Mortgage lenders pressed to lock in fixed rates ahead of ECB hikes

Large numbers of homeowners exposed to rising interest rates are rushing to lock in to good-value fixed rates, it has emerged.

During a significant market shift, many people also abandon more expensive trailing mortgages in favor of longer-term fixed rates, brokers said.

Trackers have been seen as the most beneficial mortgages and until recently such a move would have been seen as illogical.

The European Central Bank (ECB) is expected to start raising its key refinancing rate in the coming months, a move that would make trackers and variables more expensive and mean new higher fixed rates. broker Martina Hennessy said there had been an increase in clients looking to lock in fixed rates before they rose again.

She said the number of switch requests had doubled in the first three months of this year compared to the same period last year.

The figures were inflated by customers of Ulster Bank and KBC Bank who wanted to switch mortgage providers before their mortgages were sold.

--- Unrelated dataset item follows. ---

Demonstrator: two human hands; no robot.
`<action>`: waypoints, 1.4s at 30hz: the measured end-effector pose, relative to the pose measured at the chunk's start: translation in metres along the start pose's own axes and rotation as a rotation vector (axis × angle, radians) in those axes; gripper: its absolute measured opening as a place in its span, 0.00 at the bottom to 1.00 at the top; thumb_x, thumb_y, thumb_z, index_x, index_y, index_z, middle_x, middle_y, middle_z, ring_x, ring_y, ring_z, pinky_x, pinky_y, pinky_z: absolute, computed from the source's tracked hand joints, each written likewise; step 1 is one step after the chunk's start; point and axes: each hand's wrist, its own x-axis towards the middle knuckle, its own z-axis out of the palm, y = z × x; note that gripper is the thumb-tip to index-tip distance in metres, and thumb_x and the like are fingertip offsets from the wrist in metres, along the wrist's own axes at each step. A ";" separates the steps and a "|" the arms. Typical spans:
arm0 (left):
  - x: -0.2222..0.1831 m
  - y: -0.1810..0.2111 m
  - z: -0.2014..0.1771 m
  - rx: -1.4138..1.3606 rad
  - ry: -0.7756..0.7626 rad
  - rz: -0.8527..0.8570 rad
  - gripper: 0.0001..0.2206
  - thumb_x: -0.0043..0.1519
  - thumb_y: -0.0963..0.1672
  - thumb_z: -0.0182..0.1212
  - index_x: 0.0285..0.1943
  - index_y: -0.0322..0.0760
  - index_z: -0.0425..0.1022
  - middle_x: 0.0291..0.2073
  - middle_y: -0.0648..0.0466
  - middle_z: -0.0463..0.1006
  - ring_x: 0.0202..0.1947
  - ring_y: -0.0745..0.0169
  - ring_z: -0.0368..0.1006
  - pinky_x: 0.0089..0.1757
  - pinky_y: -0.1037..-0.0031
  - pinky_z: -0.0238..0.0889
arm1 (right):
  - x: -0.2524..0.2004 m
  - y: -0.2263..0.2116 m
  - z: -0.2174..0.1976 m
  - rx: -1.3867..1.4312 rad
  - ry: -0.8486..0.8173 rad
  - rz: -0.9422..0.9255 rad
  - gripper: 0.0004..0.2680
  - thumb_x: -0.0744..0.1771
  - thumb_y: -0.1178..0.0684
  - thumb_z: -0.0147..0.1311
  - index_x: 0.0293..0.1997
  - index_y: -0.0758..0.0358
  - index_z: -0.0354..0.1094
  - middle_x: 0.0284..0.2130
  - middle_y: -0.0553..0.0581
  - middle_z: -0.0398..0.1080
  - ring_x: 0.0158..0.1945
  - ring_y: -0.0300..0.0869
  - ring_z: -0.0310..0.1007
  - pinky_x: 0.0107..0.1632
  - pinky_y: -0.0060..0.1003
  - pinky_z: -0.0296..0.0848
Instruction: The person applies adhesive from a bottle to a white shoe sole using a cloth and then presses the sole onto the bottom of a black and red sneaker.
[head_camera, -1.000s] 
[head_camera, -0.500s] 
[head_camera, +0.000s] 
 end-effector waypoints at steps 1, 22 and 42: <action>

“But also, and increasingly so over the past two months, due to the expectation of more imminent rate increases,” Ms Hennessy said.

Rather than fixing for three and five years, mortgage holders now opted for fixes of five, seven, 10 and 15 years.

Yesterday, Dutch central bank chief Klaas Knot raised the prospect of a 0.5% ECB rate hike in July. Mr Knot, a member of the ECB’s governing council, said the rate hike would be needed in July if inflation continued to rise.

If, as expected, the ECB raises the refinance rate three times over the next year, it will cost a typical variable rate customer, or those on trackers, an additional €1,000 in repayments.

Every 0.25pc rise in ECB rates will cost €30 more in monthly repayments for a €250,000 home loan.

This week, ICS Mortgages announced a second hike in mortgage costs.

Its three- and five-year fixed rates will increase by 1% on all loan-to-value (LTV) tranches. It comes just two months after raising its rates. The latest 1pc increase means that the ICS five-year fixed rate will rise from 2.6pc to 3.6pc.

That means an extra €131 per month, or €1,572 per year, in repayments for a homeowner with a €250,000 mortgage over a 25-year term and a loan to value of 80%, Ms Hennessy said.

Last week, Avant Money, which shook up the market here by launching mortgages for less than 2% at the end of 2020, raised its five-, seven- and 10-year fixed rates for new borrowers by 0.2 to 0.3 points. percentage.

Broker Michael Dowling of Dowling Financial said some people with low-cost tracker mortgages are ditching trackers for fixed rates.

Such a decision would once have been considered heresy.

Trackers are priced at a set percentage of the ECB’s refinancing rate, which is currently 0pc. Most trackers are pegged 1pc above the ECB.

He said those with margins above 1% should have a financial expert look into their situation, particularly if ECB rates hit 2.5%, as some economists are predicting.